**Prompt:**
Give back exactly the first lines of the entries below, through the line with "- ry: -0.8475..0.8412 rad".

**Stored data:**
-- Opening Marker --

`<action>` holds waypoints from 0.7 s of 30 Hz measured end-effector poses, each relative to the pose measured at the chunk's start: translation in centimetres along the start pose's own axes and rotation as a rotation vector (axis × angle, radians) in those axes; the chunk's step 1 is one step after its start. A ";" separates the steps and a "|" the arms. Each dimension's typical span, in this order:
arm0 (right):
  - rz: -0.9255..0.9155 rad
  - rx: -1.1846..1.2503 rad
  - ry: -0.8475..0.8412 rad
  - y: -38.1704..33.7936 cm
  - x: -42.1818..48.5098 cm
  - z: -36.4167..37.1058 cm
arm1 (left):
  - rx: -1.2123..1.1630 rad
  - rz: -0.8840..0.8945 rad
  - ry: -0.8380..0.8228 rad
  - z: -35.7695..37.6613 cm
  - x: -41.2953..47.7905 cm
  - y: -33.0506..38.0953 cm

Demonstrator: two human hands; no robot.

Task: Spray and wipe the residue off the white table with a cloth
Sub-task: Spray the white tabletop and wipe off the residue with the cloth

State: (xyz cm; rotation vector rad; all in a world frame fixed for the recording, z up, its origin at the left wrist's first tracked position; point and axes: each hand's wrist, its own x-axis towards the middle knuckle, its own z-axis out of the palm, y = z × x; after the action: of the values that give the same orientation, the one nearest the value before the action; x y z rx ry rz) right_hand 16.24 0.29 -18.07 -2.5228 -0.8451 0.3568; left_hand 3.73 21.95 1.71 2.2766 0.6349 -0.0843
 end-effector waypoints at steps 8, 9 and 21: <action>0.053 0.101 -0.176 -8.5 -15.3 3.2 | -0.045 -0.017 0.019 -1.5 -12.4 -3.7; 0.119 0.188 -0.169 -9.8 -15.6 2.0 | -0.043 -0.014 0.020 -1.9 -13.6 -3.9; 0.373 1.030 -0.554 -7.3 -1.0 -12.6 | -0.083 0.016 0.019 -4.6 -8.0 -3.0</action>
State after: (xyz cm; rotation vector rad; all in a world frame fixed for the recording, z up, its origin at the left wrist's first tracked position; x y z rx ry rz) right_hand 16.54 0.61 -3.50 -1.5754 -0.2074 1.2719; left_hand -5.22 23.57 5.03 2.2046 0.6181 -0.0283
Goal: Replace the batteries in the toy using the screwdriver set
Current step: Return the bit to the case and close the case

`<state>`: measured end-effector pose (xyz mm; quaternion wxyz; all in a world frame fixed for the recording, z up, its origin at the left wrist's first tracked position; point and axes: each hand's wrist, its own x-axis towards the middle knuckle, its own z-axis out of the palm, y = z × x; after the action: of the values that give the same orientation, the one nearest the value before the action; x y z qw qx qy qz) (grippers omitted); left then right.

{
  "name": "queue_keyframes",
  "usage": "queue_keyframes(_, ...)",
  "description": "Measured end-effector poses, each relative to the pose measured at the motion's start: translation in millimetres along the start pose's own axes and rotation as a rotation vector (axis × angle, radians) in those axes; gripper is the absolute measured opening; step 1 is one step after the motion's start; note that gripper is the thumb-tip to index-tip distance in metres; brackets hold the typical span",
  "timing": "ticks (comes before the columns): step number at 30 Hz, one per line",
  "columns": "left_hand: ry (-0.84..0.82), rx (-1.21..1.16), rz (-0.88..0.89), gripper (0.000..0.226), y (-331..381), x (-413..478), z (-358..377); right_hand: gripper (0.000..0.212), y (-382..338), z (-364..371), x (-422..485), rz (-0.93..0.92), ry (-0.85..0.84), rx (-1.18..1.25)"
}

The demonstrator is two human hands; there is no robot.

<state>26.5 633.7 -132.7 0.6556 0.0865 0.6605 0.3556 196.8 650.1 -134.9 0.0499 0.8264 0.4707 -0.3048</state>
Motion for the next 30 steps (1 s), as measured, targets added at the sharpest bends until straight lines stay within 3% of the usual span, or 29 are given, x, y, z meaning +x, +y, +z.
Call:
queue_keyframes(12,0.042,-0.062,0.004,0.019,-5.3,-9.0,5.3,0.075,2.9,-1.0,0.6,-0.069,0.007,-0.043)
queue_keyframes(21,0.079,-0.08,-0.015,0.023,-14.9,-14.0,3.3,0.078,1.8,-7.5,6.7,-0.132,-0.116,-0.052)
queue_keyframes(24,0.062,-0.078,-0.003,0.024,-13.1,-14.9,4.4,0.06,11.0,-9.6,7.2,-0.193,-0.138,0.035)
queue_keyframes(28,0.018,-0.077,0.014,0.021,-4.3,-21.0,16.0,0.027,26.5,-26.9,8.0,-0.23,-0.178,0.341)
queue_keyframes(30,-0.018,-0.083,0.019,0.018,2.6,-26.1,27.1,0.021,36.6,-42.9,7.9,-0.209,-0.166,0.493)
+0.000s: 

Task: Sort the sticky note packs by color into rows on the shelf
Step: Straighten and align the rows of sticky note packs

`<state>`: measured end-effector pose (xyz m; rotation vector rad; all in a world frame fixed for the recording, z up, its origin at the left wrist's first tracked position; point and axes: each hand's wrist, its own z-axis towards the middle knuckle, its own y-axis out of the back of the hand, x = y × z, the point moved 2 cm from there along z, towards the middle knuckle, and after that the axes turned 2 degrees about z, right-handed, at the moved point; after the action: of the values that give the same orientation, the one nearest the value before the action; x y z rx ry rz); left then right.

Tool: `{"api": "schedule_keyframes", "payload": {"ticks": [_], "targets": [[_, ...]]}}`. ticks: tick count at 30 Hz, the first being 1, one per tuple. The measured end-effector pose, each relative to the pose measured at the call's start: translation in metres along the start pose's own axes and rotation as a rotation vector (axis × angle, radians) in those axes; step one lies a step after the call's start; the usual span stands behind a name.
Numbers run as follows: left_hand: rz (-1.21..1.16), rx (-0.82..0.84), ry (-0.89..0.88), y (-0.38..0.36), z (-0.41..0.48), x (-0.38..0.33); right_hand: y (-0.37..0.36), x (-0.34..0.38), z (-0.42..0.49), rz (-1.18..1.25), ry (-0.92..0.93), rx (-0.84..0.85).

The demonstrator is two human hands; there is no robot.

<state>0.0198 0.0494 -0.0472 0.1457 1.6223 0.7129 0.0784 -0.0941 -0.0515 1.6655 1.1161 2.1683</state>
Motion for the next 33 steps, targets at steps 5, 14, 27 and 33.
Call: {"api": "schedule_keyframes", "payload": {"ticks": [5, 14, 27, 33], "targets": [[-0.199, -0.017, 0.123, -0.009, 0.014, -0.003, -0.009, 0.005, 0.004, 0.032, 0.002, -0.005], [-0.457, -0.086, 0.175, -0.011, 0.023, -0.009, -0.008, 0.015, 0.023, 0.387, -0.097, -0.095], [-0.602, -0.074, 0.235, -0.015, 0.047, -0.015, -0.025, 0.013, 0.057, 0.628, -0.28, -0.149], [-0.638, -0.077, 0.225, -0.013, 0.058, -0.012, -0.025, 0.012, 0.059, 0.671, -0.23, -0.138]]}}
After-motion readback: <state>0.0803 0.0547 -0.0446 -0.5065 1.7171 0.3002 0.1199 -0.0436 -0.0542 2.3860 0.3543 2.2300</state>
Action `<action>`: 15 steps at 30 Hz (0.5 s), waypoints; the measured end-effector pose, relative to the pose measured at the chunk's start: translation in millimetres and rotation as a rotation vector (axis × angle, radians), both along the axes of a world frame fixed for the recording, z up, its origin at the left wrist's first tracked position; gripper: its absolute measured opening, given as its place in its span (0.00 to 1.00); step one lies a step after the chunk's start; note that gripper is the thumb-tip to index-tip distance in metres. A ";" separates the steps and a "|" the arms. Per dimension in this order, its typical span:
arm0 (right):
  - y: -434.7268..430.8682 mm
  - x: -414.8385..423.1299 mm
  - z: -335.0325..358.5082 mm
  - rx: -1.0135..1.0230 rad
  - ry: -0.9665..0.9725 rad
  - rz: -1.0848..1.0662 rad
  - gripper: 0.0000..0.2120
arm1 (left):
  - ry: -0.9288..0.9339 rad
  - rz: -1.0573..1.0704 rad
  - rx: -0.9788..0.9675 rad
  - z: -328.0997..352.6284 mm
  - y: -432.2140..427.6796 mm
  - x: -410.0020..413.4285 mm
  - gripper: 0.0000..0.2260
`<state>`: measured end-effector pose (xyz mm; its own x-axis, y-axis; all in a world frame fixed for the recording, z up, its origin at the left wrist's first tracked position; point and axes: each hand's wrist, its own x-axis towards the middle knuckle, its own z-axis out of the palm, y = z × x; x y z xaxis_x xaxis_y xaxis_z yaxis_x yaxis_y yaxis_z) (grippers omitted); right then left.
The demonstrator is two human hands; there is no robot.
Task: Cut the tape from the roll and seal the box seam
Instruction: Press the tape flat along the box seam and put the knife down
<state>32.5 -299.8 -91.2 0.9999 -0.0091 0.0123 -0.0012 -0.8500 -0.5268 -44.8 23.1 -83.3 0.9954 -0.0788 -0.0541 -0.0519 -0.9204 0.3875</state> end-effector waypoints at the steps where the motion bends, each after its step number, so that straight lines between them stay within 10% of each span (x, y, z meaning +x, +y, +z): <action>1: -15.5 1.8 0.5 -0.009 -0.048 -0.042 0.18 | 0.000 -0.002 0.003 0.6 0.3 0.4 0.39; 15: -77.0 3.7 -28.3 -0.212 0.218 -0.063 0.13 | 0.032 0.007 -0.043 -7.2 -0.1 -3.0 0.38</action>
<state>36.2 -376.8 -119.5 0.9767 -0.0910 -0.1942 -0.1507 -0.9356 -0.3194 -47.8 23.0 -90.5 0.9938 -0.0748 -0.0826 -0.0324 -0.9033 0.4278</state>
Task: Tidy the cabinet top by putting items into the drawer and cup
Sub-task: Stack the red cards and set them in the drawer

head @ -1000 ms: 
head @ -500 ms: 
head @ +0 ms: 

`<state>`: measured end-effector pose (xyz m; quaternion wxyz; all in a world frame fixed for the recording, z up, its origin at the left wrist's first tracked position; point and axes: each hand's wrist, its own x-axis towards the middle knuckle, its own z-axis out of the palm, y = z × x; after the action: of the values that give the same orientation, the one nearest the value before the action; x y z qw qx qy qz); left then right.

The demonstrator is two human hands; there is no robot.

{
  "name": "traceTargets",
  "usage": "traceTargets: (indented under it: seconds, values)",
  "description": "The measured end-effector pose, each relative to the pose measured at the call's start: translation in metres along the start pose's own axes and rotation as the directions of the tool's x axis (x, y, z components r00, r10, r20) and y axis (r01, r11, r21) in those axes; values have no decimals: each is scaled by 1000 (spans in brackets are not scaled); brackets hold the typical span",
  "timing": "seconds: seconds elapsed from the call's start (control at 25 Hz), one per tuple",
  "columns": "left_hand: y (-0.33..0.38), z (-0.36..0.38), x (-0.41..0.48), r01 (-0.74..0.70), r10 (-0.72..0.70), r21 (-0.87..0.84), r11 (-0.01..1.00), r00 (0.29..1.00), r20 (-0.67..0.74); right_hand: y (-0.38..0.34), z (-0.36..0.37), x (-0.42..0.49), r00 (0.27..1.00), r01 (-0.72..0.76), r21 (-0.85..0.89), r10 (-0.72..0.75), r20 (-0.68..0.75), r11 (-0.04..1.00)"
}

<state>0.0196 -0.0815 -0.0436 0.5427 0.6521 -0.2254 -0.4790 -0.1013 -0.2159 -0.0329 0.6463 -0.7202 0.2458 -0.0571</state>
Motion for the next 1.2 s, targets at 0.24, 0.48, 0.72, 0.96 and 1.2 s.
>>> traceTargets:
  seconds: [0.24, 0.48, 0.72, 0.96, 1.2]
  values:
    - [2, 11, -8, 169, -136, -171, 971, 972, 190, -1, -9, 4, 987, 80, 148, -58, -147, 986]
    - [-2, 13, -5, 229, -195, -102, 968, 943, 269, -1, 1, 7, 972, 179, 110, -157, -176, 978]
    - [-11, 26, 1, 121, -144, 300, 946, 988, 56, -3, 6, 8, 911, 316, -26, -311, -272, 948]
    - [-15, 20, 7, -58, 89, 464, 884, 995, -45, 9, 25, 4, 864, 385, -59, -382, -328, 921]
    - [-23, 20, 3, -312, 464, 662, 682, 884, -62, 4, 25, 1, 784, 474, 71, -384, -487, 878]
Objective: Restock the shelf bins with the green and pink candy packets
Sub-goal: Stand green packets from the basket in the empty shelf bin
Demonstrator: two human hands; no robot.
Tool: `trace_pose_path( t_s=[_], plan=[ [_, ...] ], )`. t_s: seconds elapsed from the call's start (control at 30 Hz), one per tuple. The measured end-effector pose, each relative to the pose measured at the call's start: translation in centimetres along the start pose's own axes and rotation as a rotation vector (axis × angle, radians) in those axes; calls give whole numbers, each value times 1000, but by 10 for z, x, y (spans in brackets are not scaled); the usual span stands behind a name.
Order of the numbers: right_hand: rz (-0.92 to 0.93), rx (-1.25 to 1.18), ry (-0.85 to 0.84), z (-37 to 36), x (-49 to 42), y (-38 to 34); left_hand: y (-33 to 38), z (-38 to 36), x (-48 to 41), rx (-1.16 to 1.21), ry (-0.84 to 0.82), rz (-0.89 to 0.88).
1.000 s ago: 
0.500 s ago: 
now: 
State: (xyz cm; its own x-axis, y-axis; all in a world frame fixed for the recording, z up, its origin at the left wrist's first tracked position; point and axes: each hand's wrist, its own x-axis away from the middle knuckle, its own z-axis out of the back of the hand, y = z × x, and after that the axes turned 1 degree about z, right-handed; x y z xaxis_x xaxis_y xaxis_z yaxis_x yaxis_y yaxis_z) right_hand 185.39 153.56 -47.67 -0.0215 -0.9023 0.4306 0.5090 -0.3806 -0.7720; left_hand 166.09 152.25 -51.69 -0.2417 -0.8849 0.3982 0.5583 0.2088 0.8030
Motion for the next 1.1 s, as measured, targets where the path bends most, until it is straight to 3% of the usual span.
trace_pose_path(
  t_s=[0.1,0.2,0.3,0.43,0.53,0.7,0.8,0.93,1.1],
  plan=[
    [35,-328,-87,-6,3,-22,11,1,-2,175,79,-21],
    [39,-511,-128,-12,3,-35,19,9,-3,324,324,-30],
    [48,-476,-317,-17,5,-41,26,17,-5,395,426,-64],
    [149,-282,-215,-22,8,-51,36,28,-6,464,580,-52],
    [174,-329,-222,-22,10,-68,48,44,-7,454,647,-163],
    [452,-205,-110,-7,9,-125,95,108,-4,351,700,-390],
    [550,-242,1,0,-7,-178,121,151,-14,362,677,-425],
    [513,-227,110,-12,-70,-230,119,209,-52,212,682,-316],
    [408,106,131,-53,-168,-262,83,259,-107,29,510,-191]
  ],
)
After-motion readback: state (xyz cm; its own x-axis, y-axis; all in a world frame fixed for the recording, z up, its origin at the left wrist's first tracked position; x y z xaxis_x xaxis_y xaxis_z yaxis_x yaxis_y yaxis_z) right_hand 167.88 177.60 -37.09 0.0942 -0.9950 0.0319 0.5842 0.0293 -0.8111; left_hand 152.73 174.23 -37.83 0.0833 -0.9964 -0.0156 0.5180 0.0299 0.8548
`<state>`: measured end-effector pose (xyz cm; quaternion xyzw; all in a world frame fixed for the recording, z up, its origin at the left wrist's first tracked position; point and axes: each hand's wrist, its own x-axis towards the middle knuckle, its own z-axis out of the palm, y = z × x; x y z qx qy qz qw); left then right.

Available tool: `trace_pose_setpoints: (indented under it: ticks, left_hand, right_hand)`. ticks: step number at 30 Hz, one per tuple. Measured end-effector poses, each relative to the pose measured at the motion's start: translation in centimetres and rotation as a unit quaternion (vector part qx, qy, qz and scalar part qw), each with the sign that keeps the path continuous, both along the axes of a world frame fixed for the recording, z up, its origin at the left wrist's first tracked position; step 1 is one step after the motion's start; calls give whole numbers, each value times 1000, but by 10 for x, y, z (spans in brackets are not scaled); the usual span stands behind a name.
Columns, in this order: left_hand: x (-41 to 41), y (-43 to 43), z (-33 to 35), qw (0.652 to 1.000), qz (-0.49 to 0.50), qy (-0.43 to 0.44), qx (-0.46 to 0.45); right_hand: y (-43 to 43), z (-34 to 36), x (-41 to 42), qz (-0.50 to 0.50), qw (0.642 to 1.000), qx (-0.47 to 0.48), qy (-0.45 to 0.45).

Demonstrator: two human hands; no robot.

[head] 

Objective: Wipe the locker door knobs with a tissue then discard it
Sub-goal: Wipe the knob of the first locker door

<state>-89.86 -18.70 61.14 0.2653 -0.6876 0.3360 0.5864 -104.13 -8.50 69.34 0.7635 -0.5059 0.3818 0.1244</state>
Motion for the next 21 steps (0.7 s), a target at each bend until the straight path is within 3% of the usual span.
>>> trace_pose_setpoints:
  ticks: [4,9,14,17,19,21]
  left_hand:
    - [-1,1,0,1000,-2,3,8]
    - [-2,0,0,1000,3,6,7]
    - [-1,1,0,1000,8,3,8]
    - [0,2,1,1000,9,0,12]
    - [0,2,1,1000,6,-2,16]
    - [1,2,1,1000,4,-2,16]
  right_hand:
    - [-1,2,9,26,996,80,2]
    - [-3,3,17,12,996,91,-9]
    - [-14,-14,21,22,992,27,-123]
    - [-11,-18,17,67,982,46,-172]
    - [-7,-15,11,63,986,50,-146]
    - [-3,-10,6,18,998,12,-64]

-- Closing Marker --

**Exercise result:**
`<action>` holds waypoints from 0.7 s of 30 Hz measured end-effector poses, each relative to the pose measured at the chunk's start: translation in centimetres along the start pose's own axes and rotation as a rotation vector (axis × angle, radians) in those axes; the chunk's step 1 is one step after its start. A ";" separates the steps and a "|" the arms. Each dimension's typical span, in this order:
arm0 (right):
  - rz: -0.9255..0.9155 rad
  - rx: -1.1846..1.2503 rad
  - ry: -0.8475..0.8412 rad

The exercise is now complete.